ABT's SG&A expense as a percentage of sales went from 21.1% in 2000 up to 29.5% in 2010 (not shown in graph). The net profit margin has been down to flat. Hence, mathematically, the only way to keep stable or increase ROE is to increase ABT's leverage.
Now, after a decade of combining companies, ABT announced that it will split into two different companies. It seems management has decided to try something different after a decade of a lethargic stock price. Click to enlarge:
One can look at various other articles on Seeking Alpha about the pros and cons of this decision. I have not done any research into ABT's product pipeline, patent expirations, potential competitors, and regulatory environment. All very important items when valuing a pharmaceutical and medical devices company.
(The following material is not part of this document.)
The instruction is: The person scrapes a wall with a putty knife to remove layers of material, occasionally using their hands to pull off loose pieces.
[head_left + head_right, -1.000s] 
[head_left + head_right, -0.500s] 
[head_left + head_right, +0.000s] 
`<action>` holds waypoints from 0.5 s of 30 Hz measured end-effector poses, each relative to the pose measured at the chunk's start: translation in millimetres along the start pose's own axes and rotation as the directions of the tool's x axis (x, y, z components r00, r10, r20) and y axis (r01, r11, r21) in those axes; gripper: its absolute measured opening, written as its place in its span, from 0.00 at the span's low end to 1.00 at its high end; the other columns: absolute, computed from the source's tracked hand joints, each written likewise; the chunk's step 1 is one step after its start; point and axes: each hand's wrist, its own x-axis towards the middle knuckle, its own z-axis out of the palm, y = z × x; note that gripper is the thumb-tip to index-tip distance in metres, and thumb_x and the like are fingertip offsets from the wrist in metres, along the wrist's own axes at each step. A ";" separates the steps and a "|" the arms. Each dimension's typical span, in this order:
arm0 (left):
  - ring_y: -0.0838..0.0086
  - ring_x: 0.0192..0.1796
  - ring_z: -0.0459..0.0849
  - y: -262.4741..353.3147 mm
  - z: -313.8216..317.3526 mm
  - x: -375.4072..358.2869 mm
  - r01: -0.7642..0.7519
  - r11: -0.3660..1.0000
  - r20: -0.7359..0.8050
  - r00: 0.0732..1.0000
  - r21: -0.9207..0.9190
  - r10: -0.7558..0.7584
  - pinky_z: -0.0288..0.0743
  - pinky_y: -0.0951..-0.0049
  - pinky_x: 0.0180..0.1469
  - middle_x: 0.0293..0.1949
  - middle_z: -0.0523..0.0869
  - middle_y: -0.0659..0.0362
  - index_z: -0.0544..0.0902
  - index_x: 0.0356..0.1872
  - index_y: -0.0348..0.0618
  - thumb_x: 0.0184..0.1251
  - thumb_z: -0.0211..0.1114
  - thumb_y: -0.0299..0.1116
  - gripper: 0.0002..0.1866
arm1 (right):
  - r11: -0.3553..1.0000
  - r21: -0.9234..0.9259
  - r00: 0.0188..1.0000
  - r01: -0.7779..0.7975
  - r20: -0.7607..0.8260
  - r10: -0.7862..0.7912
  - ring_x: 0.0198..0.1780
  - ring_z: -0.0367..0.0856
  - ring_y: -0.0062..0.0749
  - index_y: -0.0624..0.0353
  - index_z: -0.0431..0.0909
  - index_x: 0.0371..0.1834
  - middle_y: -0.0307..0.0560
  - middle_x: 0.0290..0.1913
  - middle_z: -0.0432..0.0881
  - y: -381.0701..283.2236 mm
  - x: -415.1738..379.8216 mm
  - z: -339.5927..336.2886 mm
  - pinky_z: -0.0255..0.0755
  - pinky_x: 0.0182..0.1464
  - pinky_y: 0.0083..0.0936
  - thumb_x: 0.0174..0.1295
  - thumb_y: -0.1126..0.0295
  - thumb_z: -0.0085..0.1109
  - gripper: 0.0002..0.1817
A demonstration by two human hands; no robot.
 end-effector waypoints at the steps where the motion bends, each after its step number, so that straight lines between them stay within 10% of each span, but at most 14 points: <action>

The above analysis shows the pitfalls of using cash flow metrics to value a company which has continual acquisitions. I would imagine that the operating cash flows will become even more opaque for the entities proceeding from the split. You can learn more about how to analyze and adjust the balance sheet and cash flows from acquisitions in the book referenced in the quotation above.
One needs to do more research than just filtering the highest "Free Cash Flow" yields off of a computer screen; it is a start but not an end for the investment decision making process. I passed on the opportunity to invest in ABT. An investor should look for companies with better reconciled Cash Flow & Balance Sheet statements, stable to increasing Asset Turnover and Net Profit Margins with a high ROE -- that does not require increased leverage.
Maybe ABT will develop the next "wonder" drug or medical device and I will miss out, but over the last decade Abbott Labs has not delivered.